I blink. “Hello?” I ask.

“You’re not supposed to be here,” he says, annoyed if not outright cross. “Visitors are restricted to levels five and six only. You could do yourself a mischief, wandering around the subbasement!” In his shirt and tie and M &S suit he’s like an intrusion from another, more banal, universe. I could kiss him just for existing, but I’m not out of the woods yet.

“Sorry,” I say contritely. “I was sent to ask for a new document that’s supposed to have come in this morning…?”

“Well, you’d better come with me, then. Let me see your ID, please.”

I show him my warrant card and he nods. “All right. What is it you’re after?”

“A file.” I show him the slip of paper on which I’ve written down Mo’s document reference. “It’s new, it should have come in this morning.”

“Follow me.” He leads me through a door, to a lift, up four levels and along a corridor to a waiting room with a desk and half a dozen cheap powder-blue chairs: I vaguely recognize it from a previous visit. “Give me that and wait here.”

I sit down and wait. Ten minutes later he’s back, frowning. “Are you sure this is right?” he asks.

Annoyed, I think back. “Yes,” I say. I read the number back to Mo, didn’t I? “It’s a new file, deposited last night.”

“Well, it’s not here yet.” He shrugs. “It may still be waiting to be allocated a shelf, you know. That happens sometimes, if adding a new file triggers a shelf overflow.”

“Oh.” Mo won’t be happy, I guess, but it establishes my cover. “Well, can you flag it for me when it comes in?”
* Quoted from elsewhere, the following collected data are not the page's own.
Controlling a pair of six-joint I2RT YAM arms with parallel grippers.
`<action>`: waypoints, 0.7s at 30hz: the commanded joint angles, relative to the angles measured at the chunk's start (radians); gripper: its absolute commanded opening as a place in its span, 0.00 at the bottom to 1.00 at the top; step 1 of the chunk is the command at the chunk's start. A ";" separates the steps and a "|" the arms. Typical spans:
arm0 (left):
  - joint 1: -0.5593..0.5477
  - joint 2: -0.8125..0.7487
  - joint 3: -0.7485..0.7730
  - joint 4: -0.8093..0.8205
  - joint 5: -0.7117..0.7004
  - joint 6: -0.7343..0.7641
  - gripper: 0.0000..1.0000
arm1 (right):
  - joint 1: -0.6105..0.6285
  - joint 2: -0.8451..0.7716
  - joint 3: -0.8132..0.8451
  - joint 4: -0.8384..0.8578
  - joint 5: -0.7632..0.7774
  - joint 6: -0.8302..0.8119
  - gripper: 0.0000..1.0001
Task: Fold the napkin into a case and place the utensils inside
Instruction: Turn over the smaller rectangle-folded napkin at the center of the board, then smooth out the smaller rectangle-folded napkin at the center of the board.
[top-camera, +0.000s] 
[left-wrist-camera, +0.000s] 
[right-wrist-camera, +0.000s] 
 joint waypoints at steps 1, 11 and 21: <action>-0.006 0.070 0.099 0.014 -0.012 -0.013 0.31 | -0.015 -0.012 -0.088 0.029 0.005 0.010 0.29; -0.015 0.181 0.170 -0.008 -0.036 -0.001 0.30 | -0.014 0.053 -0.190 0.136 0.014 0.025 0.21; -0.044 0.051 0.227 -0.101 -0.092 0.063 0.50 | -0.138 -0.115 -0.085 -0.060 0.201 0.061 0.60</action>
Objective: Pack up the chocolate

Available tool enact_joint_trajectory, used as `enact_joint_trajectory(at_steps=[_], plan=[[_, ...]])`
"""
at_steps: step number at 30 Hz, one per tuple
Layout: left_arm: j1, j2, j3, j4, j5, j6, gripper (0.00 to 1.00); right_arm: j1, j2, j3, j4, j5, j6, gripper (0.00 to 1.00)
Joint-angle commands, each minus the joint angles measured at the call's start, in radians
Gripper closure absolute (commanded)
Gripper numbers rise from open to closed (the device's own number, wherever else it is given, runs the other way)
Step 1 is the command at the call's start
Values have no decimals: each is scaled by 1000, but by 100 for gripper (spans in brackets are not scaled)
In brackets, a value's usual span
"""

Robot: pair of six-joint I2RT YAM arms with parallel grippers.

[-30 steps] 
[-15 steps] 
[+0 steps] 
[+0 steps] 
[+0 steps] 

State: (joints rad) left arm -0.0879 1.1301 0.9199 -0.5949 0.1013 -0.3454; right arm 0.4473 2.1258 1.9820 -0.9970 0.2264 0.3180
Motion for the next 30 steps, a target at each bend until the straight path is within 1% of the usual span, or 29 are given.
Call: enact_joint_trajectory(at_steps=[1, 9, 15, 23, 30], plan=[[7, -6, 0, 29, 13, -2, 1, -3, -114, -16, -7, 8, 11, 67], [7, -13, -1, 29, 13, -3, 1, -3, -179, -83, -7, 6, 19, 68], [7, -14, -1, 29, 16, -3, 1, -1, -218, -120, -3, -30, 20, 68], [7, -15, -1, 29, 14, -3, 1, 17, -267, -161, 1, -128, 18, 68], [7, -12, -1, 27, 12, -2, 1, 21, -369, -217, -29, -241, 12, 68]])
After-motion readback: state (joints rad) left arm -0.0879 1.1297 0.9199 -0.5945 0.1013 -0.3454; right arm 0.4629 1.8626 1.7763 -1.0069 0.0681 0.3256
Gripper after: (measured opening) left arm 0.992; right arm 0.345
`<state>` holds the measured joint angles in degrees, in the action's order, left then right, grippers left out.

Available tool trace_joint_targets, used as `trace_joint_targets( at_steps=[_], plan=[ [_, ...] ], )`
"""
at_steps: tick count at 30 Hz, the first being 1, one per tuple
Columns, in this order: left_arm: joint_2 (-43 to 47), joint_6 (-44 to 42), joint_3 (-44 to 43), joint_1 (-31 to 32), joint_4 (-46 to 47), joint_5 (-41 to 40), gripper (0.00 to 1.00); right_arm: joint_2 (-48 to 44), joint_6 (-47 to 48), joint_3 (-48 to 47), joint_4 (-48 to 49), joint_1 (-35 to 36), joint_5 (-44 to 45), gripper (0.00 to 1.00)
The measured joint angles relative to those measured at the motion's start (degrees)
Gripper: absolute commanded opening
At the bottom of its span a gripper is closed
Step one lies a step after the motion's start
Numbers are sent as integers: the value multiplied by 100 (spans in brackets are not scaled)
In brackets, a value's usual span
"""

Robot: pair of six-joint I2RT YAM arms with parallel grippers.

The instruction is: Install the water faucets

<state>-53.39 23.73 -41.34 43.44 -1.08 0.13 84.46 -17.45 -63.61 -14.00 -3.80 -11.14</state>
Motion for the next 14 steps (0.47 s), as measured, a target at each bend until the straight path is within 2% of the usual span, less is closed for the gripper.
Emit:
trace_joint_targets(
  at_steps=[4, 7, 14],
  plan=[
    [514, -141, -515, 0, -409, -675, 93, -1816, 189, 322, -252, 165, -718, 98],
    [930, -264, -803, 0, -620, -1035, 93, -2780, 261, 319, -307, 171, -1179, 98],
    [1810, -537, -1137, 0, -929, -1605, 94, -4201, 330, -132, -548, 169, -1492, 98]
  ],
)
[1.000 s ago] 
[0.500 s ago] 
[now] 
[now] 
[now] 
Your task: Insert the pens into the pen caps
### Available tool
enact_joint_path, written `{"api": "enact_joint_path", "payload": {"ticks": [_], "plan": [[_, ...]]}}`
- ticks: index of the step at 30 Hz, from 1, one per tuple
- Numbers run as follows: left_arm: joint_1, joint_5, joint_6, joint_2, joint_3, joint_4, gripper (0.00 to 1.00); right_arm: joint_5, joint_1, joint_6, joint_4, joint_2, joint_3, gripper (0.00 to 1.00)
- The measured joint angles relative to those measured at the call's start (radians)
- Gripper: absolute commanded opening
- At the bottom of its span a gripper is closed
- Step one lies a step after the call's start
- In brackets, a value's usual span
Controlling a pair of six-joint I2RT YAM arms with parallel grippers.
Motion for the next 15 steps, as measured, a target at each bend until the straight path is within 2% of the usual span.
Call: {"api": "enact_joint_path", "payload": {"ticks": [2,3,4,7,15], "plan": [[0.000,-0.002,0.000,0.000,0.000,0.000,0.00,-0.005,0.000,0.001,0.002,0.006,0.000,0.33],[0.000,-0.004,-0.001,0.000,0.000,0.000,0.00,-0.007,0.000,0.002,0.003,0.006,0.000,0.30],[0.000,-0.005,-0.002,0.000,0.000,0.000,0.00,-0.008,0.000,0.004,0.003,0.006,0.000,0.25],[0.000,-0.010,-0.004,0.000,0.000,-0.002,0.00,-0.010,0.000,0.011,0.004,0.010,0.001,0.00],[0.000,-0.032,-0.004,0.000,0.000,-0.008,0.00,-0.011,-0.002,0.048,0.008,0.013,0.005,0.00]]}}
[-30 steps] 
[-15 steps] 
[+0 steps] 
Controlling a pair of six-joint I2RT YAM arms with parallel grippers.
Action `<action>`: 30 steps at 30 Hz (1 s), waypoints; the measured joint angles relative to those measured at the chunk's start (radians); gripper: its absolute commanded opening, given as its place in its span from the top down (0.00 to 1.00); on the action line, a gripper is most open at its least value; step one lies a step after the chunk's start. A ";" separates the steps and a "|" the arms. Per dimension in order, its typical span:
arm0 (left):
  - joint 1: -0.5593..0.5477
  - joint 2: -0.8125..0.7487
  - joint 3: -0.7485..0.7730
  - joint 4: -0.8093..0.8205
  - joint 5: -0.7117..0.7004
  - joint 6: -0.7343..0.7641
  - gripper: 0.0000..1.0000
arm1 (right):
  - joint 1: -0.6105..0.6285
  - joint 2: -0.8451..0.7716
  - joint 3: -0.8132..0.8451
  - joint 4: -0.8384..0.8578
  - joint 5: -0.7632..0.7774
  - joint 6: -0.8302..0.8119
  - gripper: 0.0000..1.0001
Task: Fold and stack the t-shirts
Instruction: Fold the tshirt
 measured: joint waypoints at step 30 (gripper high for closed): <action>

“Certainly. If you can show me your card again?” I do so, and he takes a note of my name and departmental assignment. “Okay, Mr. Howard, I’ll send you an email when the file comes into stock. Is that everything?”

“Yes, thanks, you’ve been very helpful.” I smile. He turns to go. “Er, can you remind me the way out…?”

He waves a hand at one of the doors. “Go down there, second door on the left, you can’t miss it.” Then he leaves.

THE SECOND DOOR ON THE LEFT OPENS ONTO A SMOOTH-FLOORED tunnel lined in white glazed tiles and illuminated by overhead fluorescent tubes of a kind that are sufficiently familiar that, when I reach the end of the tunnel and step through the gray metal door (which locks behind me with a muffled click) I am unsurprised to find myself in a passage between two tube platforms.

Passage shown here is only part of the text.